Farming News - Magic of ‘miracle’ green digesters fades as pioneers go bust
Magic of ‘miracle’ green digesters fades as pioneers go bust
They were sold as EU subsidised miracle machines that could convert waste into gas to heat homes, but a string of insolvencies has left lenders and investors questioning the wisdom of anaerobic digestion plants.
The equipment, which turns food and agricultural waste into methane that can be sold to the national grid, has attracted millions of pounds from big-name investors, such as the private equity veteran Jon Moulton.
However, the law firm Fieldfisher estimates that the number of plants that have gone into administration has doubled over the past three years. Incentives have been offered under the common agricultural policy to install digesters, which can cost more than £10m, but experts say the plants need more attention than owners can give while running a farm too.

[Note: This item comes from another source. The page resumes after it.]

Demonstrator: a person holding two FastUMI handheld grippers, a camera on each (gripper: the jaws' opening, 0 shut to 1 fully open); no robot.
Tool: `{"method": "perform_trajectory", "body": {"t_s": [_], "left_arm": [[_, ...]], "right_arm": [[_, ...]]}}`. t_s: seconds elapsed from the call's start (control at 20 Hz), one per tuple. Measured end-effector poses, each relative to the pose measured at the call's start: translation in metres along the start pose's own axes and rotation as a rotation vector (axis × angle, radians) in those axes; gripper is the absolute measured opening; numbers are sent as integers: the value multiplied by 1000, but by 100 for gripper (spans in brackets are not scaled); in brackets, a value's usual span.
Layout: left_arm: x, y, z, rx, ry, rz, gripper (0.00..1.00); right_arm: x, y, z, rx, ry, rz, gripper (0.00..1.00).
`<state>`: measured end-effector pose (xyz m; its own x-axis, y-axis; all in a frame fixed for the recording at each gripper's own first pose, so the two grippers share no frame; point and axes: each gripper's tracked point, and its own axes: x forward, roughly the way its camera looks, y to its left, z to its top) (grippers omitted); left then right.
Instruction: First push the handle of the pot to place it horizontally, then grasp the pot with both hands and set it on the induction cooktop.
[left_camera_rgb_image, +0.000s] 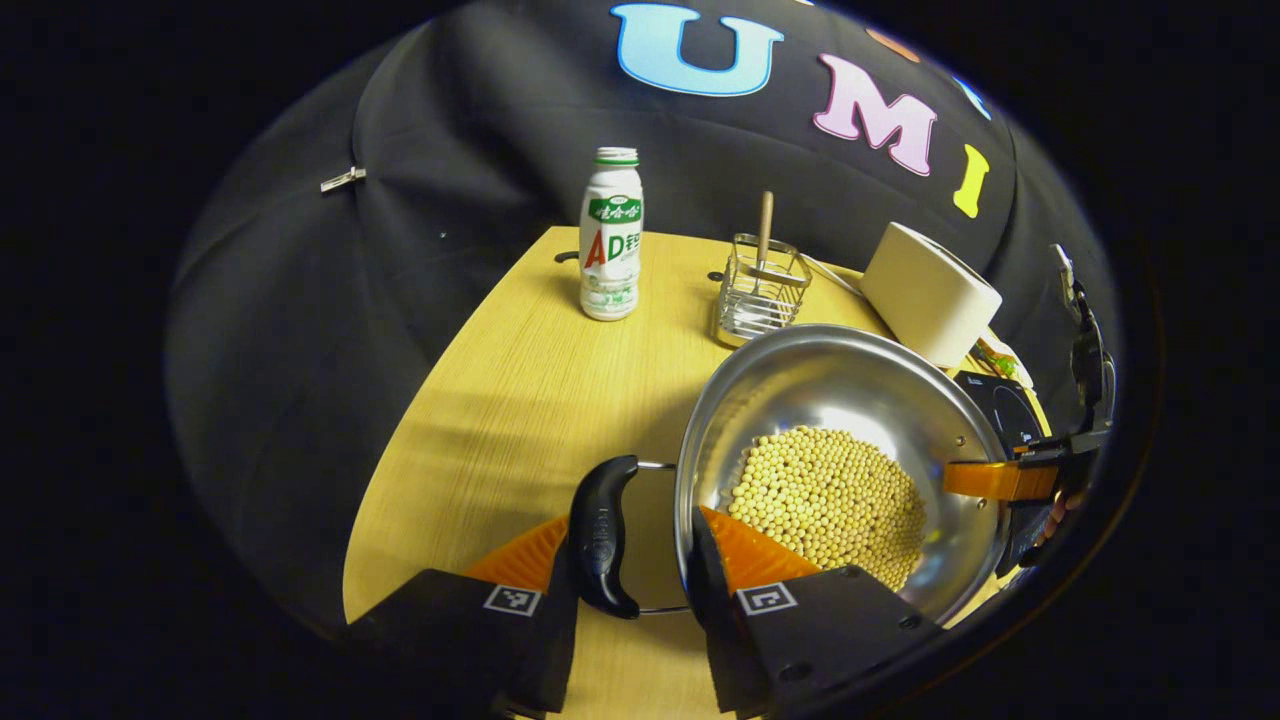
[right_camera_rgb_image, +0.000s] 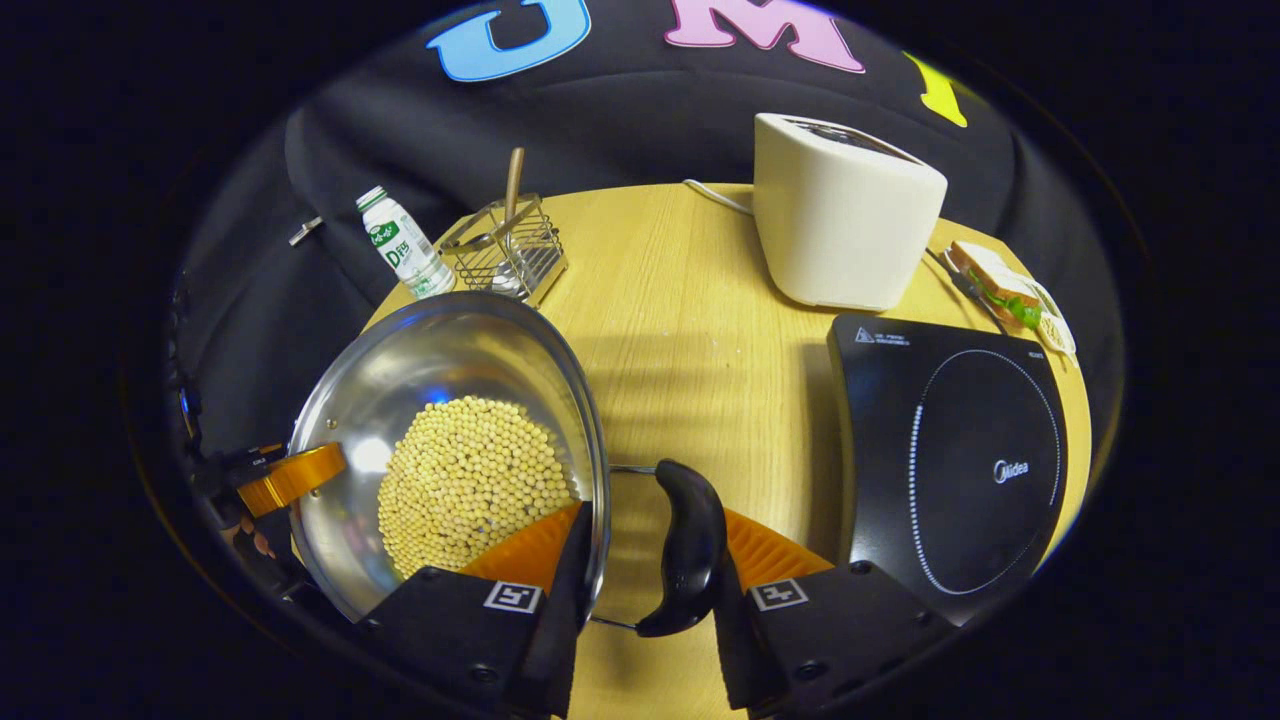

Stewart Perry, Partner, Fieldfisher states:
"Anyone with land and farms especially want to diversify as much as possible to ensure their survival. The use of digesters is seen as one of those methods. It makes a lot of sense because you can put your waste in a machine and out the other end comes some power. It does a lot of good for the environment and the farmer."
"We're seeing an increase in the number of people considering doing these things, so from that you'd expect to see a greater level of insolvencies."
Crouchland Biogas in West Sussex, which set up one of Britain's biggest plants, and SS Agri Power in Essex went into administration last year. Devon-based Greener for Life Energy was restructured after finding new funding.
The plants have become a fixture across parts of rural Britain but have attracted criticism. Some have required specialist crops to be grown for fuel, defeating the object of using farm waste. Others have caused toxic spills.
"These businesses have gone into administration because the budgeting has not been done properly," said Jason Baker, a partner at the administrators FRP Advisory.
"For your average farmer, even one used to running a complex farming or dairy process, it is easy to underestimate the complexity of embarking on a project where you are becoming a manufacturer at a scale of greater than £10m.
However, Rob Greenow, Director, BioG UK (digester operator) says:"You can turn your muck into gas”
"It can't be run as a sideline project. You have to be prepared to come out day and night. You have to live and breathe ADs [anaerobic digesters]."
"There are usually two reasons ADs don't work. They're not built for function, or they're not run properly.
"If I was a multimillionaire, I'd put all my money into ADs."